# WORK ITEM
Images are not part of the copy; transcribe all the data exactly.
-=-=-
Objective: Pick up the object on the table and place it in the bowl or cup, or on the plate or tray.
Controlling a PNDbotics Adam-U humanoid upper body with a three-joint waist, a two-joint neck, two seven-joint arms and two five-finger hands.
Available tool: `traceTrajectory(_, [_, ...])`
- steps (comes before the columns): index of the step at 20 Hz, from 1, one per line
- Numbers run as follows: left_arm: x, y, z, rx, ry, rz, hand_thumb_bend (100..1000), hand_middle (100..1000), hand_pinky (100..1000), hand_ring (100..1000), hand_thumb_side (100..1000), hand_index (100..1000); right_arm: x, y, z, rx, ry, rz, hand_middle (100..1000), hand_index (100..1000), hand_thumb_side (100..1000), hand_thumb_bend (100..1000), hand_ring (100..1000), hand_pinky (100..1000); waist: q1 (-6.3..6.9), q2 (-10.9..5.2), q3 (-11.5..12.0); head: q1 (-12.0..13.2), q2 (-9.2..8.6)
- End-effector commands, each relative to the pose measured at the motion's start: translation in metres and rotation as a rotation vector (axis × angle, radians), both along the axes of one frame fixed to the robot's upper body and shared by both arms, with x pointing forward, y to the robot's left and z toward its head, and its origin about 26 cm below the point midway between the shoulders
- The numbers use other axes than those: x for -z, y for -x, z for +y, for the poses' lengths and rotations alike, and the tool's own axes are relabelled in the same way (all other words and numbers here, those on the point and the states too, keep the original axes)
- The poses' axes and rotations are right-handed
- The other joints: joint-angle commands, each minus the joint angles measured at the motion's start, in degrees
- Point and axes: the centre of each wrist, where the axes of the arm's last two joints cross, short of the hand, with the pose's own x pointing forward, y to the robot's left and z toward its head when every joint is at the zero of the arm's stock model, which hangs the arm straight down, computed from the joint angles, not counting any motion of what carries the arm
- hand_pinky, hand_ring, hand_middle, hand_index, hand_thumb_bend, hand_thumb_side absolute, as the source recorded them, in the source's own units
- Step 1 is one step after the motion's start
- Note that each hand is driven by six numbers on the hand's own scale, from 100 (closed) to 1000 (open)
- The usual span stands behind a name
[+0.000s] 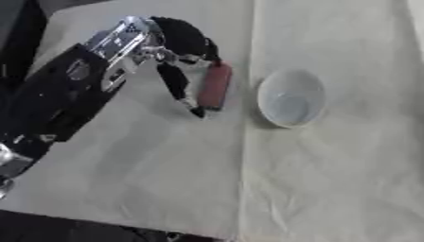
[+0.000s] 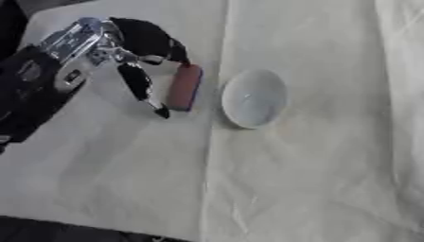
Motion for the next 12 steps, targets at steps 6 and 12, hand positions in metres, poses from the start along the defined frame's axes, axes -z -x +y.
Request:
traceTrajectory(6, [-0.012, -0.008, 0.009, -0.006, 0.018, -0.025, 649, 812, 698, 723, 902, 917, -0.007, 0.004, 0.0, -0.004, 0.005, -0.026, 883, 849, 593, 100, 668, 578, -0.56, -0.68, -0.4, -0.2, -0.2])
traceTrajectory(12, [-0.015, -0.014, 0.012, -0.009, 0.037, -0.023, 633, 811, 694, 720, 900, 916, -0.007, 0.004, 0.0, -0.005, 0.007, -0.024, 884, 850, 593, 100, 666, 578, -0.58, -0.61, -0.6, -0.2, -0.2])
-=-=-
# EXERCISE ANSWER
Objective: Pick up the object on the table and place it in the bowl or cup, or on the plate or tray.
Controlling a PNDbotics Adam-U humanoid upper body with a three-joint waist, a two-joint neck, two seven-joint arms and two five-finger hands.
Available tool: `traceTrajectory(_, [_, ...])`
- steps (comes before the columns): index of the step at 20 Hz, from 1, one per line
- Numbers run as follows: left_arm: x, y, z, rx, ry, rz, hand_thumb_bend (100..1000), hand_middle (100..1000), hand_pinky (100..1000), hand_ring (100..1000), hand_thumb_side (100..1000), hand_index (100..1000); right_arm: x, y, z, rx, ry, rz, hand_middle (100..1000), hand_index (100..1000), hand_thumb_side (100..1000), hand_thumb_bend (100..1000), hand_ring (100..1000), hand_pinky (100..1000); waist: q1 (-6.3..6.9), q2 (-10.9..5.2), q3 (-11.5..12.0); head: q1 (-12.0..13.2), q2 (-9.2..8.6)
- End-effector commands, each relative to the pose measured at the motion's start: translation in metres and rotation as a rotation vector (axis × angle, radians), both along the axes of one frame fixed to the robot's upper body and shared by both arms, with x pointing forward, y to the robot's left and z toward its head, and its origin about 26 cm below the point midway between the shoulders
- The numbers use other axes than those: x for -z, y for -x, z for +y, for the poses' lengths and rotations alike, and the tool's own axes are relabelled in the same way (all other words and numbers here, those on the point and the states too, keep the original axes)
- The poses' axes and rotations are right-handed
- The other joints: joint-angle commands, each minus the joint angles measured at the motion's start, in degrees
- Point and axes: the centre of each wrist, where the axes of the arm's last two joints cross, short of the hand, with the pose's own x pointing forward, y to the robot's left and z toward its head when every joint is at the zero of the arm's stock model, which hangs the arm straight down, computed from the joint angles, not counting any motion of what carries the arm
- hand_pinky, hand_ring, hand_middle, hand_index, hand_thumb_bend, hand_thumb_side absolute, as the source recorded them, in the source's own units
- Step 1 is one step after the motion's start
- Note that each hand is driven by six numbers on the hand's own scale, from 100 (closed) to 1000 (open)
- The usual span stands behind a name
[+0.000s] 
[+0.000s] 
Motion for the next 12 steps, targets at steps 6 and 12, hand positions in metres, poses from the start along the defined frame's axes, axes -z -x +y.
Request:
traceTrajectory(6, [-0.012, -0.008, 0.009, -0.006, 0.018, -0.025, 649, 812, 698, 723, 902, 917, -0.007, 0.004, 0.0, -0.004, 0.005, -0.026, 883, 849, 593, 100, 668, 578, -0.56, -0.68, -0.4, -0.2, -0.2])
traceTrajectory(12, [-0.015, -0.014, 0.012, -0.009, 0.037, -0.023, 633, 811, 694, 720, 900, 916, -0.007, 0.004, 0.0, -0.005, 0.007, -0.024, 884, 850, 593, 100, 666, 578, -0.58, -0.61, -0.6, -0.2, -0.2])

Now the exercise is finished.